§ WHAT IS EXPECTED: Everything from the line containing "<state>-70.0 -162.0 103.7" through the last line of the material must be restated word for word, and only that.

AVAILABLE DATA Block Start

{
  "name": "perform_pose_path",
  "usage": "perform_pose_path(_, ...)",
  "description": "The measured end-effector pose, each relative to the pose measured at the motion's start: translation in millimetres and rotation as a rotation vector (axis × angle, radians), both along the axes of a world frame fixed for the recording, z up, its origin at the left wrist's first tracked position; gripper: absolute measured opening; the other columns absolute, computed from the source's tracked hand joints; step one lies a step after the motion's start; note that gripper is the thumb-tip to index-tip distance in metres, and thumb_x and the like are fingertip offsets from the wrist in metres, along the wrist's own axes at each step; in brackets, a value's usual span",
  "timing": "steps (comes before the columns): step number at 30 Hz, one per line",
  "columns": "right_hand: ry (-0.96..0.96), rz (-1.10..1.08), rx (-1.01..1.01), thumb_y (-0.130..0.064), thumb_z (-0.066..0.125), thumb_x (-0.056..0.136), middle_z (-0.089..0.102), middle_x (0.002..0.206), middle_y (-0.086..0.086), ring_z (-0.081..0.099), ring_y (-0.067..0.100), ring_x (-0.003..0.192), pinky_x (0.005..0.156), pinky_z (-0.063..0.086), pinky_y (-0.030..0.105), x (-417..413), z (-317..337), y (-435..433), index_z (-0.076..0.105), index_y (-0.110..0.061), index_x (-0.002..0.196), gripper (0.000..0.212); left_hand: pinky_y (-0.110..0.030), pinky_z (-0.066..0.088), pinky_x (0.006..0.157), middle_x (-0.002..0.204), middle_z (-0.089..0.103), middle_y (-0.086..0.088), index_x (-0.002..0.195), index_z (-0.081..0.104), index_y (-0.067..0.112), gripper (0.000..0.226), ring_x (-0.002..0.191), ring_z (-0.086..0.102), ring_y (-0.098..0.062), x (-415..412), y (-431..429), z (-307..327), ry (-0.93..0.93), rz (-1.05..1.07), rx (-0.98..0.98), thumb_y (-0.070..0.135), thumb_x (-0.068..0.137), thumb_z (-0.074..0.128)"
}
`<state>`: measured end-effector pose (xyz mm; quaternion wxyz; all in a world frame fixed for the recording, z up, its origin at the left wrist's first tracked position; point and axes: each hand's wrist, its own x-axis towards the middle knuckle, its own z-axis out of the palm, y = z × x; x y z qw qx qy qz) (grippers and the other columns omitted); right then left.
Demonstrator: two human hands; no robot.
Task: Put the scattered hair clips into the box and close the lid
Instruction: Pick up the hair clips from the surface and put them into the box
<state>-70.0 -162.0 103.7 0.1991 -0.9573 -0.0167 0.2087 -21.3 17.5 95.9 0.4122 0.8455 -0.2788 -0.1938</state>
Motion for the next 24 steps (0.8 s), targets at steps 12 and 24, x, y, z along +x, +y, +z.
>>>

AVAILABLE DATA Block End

§ RESPONSE TO THIS TASK:
<state>-70.0 -162.0 103.7 0.1991 -0.9573 -0.0167 0.2087 -21.3 17.5 95.9 0.4122 0.8455 -0.2788 -0.1938</state>
Motion for the next 24 steps (0.8 s), targets at steps 12 and 24, x, y, z along +x, +y, +z.
>>>

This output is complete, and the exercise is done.